Data for this task:
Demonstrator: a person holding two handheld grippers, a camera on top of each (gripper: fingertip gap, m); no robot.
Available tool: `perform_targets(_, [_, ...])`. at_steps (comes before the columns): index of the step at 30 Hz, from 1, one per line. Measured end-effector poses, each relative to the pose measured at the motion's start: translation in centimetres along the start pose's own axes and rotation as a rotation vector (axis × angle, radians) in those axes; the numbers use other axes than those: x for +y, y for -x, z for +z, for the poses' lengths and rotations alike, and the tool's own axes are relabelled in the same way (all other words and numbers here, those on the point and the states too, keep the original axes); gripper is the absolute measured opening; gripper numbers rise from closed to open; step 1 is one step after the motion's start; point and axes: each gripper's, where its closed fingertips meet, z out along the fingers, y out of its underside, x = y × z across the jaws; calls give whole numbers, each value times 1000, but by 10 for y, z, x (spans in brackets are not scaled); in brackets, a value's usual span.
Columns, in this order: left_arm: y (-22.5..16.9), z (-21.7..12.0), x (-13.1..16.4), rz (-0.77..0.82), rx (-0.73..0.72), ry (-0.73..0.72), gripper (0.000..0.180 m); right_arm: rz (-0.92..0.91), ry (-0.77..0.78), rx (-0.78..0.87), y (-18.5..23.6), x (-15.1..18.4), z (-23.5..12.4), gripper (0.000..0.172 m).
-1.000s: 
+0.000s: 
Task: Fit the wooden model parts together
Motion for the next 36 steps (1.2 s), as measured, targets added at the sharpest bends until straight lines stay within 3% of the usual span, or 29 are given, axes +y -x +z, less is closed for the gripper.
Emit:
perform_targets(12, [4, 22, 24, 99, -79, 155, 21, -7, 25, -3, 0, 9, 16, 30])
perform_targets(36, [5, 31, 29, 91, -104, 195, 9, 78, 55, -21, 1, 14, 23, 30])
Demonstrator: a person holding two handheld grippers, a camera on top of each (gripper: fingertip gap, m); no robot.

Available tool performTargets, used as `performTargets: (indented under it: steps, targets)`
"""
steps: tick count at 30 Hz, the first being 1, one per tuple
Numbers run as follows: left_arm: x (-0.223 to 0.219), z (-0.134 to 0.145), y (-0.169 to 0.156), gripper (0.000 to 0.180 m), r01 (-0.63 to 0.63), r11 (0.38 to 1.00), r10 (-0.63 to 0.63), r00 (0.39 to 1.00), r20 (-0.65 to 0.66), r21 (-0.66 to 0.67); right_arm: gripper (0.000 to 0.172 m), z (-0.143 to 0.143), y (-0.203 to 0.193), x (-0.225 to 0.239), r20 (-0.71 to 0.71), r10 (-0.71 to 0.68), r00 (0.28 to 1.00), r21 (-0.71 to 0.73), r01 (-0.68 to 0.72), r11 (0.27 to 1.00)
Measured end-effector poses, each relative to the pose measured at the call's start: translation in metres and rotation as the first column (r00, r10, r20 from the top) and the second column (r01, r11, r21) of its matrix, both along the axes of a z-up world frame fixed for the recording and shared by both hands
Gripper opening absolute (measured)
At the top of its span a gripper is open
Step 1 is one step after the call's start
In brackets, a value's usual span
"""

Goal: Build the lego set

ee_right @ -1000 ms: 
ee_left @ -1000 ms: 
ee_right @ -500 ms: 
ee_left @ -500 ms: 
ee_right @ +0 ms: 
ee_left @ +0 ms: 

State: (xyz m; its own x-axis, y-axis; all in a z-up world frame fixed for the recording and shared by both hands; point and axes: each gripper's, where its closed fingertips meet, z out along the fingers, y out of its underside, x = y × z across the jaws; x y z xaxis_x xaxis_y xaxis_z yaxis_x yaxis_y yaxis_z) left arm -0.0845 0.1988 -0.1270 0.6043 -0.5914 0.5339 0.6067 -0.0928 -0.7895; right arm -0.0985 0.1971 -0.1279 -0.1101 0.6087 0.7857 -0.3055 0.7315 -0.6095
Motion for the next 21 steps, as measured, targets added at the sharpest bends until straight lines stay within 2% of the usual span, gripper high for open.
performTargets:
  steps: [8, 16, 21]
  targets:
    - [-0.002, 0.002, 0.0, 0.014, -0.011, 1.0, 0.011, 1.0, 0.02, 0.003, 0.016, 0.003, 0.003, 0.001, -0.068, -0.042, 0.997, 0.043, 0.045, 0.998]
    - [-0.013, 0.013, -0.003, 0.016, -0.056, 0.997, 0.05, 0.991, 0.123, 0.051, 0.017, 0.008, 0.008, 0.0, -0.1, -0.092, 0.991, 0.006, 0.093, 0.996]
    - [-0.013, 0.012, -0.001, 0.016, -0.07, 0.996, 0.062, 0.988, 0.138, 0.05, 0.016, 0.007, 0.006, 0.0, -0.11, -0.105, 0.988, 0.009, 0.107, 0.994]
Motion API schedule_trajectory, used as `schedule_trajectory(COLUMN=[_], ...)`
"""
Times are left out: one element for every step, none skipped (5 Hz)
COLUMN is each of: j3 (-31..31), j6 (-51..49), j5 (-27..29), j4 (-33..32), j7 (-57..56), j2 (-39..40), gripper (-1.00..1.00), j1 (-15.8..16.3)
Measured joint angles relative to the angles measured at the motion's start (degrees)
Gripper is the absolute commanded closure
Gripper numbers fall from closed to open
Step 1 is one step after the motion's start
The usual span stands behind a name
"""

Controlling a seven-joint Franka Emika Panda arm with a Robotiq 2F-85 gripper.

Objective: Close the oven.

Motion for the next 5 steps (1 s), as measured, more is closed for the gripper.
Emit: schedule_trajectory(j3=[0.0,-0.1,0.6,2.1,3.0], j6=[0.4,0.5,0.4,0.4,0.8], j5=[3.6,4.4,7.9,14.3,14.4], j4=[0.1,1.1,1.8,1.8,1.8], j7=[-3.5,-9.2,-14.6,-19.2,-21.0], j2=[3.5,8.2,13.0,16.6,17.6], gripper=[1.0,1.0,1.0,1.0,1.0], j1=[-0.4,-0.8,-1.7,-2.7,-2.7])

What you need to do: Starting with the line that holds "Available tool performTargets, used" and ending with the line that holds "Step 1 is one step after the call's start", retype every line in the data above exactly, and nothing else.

Solution for this task:
Available tool performTargets, used as `performTargets: (indented under it: steps, targets)`
"""
steps: tick count at 30 Hz, the first being 1, one per tuple
Numbers run as follows: left_arm: x (-0.223 to 0.219), z (-0.134 to 0.145), y (-0.169 to 0.156), gripper (0.000 to 0.180 m), r01 (-0.63 to 0.63), r11 (0.38 to 1.00), r10 (-0.63 to 0.63), r00 (0.39 to 1.00), r20 (-0.65 to 0.66), r21 (-0.66 to 0.67); right_arm: gripper (0.000 to 0.172 m), z (-0.143 to 0.143), y (-0.203 to 0.193), x (-0.225 to 0.239), r20 (-0.71 to 0.71), r10 (-0.71 to 0.68), r00 (0.28 to 1.00), r21 (-0.71 to 0.73), r01 (-0.68 to 0.72), r11 (0.27 to 1.00)
Measured end-effector poses, each relative to the pose measured at the call's start: translation in metres and rotation as the first column (r00, r10, r20 from the top) and the second column (r01, r11, r21) of its matrix, both along the axes of a z-up world frame fixed for the recording and shared by both hands
Gripper opening absolute (measured)
At the top of its span a gripper is open
Step 1 is one step after the call's start

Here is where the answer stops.